Christian Emery, an expert on US-Iran relations, is of the idea that from the look of things, Biden will be under intense pressure from Congress to strengthen the nuclear deal, including Iran’s ballistic missile program, human rights, and regional policies. Further explain that “Biden needs to decide whether to pursue the narrower aim of just bringing Iran back into compliance with the JCPOA or the more ambitious aims of building linkages between the nuclear deal and wider issues such as Iran’s ballistic missile program and Iran’s regional policies, and this will frustrate Iran’s demand that sanctions be removed quickly.” Emery added.
Ali Rabiei, the spokesman for Iran’s administration, warned Biden in a speech that it might be time to return to the deal, and the US is wasting time. “We are waiting for the official announcement of their position as well as the lifting of sanctions,” he said.
Anthony Blinken, in his first speech after coming to office, said Iran should “fully return to its commitments” but warned that “they are not there yet”. It is also very obvious that Biden’s challenge on Iran’s nuclear program is not only based on the Iranian demands, but definitely, he is also pressurized by external forces such as Israel and other US allies who stand in opposition to Iran.

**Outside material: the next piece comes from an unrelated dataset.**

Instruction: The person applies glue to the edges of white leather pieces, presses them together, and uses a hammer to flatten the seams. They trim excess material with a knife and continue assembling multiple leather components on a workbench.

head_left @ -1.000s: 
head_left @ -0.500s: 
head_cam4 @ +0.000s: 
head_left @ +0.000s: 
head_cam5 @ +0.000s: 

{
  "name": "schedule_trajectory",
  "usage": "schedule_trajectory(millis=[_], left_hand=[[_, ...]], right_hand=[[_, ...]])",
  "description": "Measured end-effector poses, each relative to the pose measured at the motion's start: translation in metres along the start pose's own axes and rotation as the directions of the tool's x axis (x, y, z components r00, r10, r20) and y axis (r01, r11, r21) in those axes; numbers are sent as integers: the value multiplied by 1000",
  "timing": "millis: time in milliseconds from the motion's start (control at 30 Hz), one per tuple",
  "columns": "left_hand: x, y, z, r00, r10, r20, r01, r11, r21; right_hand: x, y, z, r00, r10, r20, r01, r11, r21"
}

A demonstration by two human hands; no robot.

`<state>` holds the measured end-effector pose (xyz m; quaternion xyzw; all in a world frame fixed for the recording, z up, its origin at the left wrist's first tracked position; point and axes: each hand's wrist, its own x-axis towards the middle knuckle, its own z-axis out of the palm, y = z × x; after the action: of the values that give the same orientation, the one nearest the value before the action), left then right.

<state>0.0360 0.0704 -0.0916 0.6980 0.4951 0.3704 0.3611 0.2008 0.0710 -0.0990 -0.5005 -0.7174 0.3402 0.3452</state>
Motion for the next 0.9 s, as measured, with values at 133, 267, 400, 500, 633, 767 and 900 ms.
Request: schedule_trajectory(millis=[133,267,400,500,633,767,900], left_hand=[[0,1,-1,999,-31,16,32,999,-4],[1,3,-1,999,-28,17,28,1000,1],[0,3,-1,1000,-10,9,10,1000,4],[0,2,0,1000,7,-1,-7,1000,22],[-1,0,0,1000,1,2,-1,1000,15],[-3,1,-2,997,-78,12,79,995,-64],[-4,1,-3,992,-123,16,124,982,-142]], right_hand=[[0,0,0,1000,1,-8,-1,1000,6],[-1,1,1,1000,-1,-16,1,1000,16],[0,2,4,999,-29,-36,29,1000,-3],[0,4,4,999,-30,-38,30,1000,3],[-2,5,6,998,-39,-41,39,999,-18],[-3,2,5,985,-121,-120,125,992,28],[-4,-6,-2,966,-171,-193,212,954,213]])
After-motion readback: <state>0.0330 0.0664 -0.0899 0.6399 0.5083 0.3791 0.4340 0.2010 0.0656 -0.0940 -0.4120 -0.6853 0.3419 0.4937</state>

In this regard, Tzachi Hanegbi is an Israeli politician, a national security expert and a Likud Member close to Benjamin Netanyahu said that the United States would never attack Iran’s nuclear program and that such a decision is in the hand of Israel to decide whether to carry out an attack alone or to accept the Iran nuclear program.
The declaration coincided with escalating rigidities in the region as Iran’s nuclear program continued to be a major discussion with world powers, as well as threats and warnings from the United States and Israel.
This apparently shows that Biden’s reluctant behavior toward the JCPOA is not just self-whim seeking but a result of external pressure. The Trump administration foolishly doubled its pressure since the current stalemate is obviously the heritage of this decision, while the Biden administration, on the other hand, intended to take a diplomatic approach despite opposition from Israel and its other regional allies such as Saudi Arabia, which are making it difficult for Biden to comply with the nuclear deal commitment.
Biden’s government and his administrators have shown that Israel will play a role in their decision-making process on Iran’s nuclear program, which has placed everything in a tight corner and left Biden in a state of rigidity and confusion, something that not only may cause serious effects for the United States, but also may raise the most dangerous reactions towards Israel and Saudi Arabia.